Science >> Wetenschap >  >> Natuur

Hoe bomen water beheren in droge omgevingen

Bomen maken gebruik van verschillende aanpassingen om water in droge omgevingen te beheren:

Diepe penwortels: Bomen ontwikkelen diepe penwortels die zich enkele meters onder het oppervlak uitstrekken om toegang te krijgen tot grondwaterbronnen die niet direct beschikbaar zijn voor planten met ondiepe wortels.

Dikke bast: De bast van bomen in droge omgevingen is vaak dik en wasachtig, wat het waterverlies door transpiratie helpt verminderen.

Kleine blaadjes of naalden: Bomen kunnen kleine bladeren of naalden hebben die het aan de zon blootgestelde oppervlak verkleinen, waardoor waterverlies door verdamping tot een minimum wordt beperkt.

Bladaanpassingen: Sommige bomen hebben bladeren met een wasachtige laag of een harig oppervlak dat helpt vocht vast te houden.

Stomacontrole: Bomen kunnen het openen en sluiten van huidmondjes, de kleine poriën op bladeren die de gasuitwisseling reguleren, controleren om waterverlies te minimaliseren.

Wateropslag: Bomen kunnen water opslaan in hun stammen, stengels of bladeren voor gebruik tijdens droge perioden.

Droogtrust: In extreme omstandigheden kunnen bomen in een staat van droogterust terechtkomen, waarbij ze tijdelijk niet-essentiële processen stilleggen om water te besparen.

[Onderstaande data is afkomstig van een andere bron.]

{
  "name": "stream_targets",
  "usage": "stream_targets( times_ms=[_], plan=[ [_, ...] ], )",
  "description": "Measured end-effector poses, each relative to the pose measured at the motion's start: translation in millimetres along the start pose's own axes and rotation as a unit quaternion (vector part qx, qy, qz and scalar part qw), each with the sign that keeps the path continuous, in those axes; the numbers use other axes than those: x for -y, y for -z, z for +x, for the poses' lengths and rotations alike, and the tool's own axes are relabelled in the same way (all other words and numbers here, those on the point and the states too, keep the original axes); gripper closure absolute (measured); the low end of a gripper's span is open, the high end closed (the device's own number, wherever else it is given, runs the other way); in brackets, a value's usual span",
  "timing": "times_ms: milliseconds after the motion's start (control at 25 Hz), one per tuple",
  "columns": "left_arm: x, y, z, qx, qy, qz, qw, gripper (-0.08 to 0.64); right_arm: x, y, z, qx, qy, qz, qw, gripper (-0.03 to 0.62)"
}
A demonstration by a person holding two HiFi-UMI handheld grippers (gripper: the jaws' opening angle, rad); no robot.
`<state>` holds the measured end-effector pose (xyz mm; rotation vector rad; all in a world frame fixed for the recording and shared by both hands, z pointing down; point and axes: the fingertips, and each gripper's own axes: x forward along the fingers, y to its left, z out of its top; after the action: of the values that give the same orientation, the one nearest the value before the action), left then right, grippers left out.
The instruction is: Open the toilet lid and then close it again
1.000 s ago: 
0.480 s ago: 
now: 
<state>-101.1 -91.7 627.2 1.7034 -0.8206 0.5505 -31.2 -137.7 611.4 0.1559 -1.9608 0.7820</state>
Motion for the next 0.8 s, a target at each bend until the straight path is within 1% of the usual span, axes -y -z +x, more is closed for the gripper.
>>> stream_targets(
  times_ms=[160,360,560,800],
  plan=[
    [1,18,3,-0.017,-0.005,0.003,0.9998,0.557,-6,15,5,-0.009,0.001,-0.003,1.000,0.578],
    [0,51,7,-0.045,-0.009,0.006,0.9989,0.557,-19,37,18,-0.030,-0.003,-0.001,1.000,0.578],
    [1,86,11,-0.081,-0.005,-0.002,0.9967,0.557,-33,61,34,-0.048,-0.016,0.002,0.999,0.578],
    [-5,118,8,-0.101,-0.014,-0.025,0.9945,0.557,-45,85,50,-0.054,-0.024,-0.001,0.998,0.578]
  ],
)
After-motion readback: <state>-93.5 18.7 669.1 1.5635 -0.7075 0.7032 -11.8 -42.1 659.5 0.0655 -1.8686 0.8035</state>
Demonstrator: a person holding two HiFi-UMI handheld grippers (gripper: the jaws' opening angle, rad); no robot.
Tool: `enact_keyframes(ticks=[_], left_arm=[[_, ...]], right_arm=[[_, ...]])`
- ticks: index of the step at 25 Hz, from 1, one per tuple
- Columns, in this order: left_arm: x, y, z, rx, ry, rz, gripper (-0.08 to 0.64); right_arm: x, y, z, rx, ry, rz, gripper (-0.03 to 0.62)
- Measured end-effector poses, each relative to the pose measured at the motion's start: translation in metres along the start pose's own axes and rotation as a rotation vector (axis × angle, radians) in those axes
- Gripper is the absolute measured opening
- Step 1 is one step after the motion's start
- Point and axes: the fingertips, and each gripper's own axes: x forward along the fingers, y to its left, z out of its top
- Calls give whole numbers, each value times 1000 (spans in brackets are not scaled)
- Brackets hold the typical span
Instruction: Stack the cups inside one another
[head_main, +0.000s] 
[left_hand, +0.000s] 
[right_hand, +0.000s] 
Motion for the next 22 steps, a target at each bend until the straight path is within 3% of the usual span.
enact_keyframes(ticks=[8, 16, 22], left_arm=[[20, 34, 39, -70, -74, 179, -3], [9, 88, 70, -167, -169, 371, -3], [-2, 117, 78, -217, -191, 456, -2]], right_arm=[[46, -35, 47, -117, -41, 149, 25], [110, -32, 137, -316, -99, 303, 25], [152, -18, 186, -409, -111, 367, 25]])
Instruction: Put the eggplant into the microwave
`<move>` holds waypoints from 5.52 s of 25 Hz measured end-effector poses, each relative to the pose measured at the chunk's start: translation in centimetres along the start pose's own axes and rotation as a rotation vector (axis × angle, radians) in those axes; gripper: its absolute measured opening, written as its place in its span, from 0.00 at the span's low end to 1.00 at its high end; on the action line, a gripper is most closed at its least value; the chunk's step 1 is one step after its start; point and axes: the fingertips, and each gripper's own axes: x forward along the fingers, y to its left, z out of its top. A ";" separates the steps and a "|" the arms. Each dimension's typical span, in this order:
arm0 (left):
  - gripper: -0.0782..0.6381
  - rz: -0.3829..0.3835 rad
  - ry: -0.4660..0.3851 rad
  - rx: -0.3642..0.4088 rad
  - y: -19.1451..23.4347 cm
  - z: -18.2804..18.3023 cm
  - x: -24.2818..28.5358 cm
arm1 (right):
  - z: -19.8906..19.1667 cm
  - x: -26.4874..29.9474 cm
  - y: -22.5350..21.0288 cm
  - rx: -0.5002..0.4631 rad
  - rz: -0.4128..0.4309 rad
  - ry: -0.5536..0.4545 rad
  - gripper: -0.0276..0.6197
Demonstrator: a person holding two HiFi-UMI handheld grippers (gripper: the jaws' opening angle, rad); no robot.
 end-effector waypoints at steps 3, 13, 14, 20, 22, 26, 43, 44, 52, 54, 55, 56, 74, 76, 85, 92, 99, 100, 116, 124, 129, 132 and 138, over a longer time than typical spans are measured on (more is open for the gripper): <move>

Bladverlies: Sommige bomen laten tijdens droge perioden hun bladeren vallen om waterverlies te verminderen.

CAM (Crassulaceanzuurmetabolisme): Bepaalde bomen gebruiken CAM, een gespecialiseerde vorm van fotosynthese, om hun huidmondjes 's nachts te openen wanneer de waterdampdruk hoger is, waardoor waterverlies tot een minimum wordt beperkt.

Deze aanpassingen zorgen ervoor dat bomen kunnen overleven en gedijen in droge omgevingen waar water schaars is en de concurrentie om hulpbronnen intens is.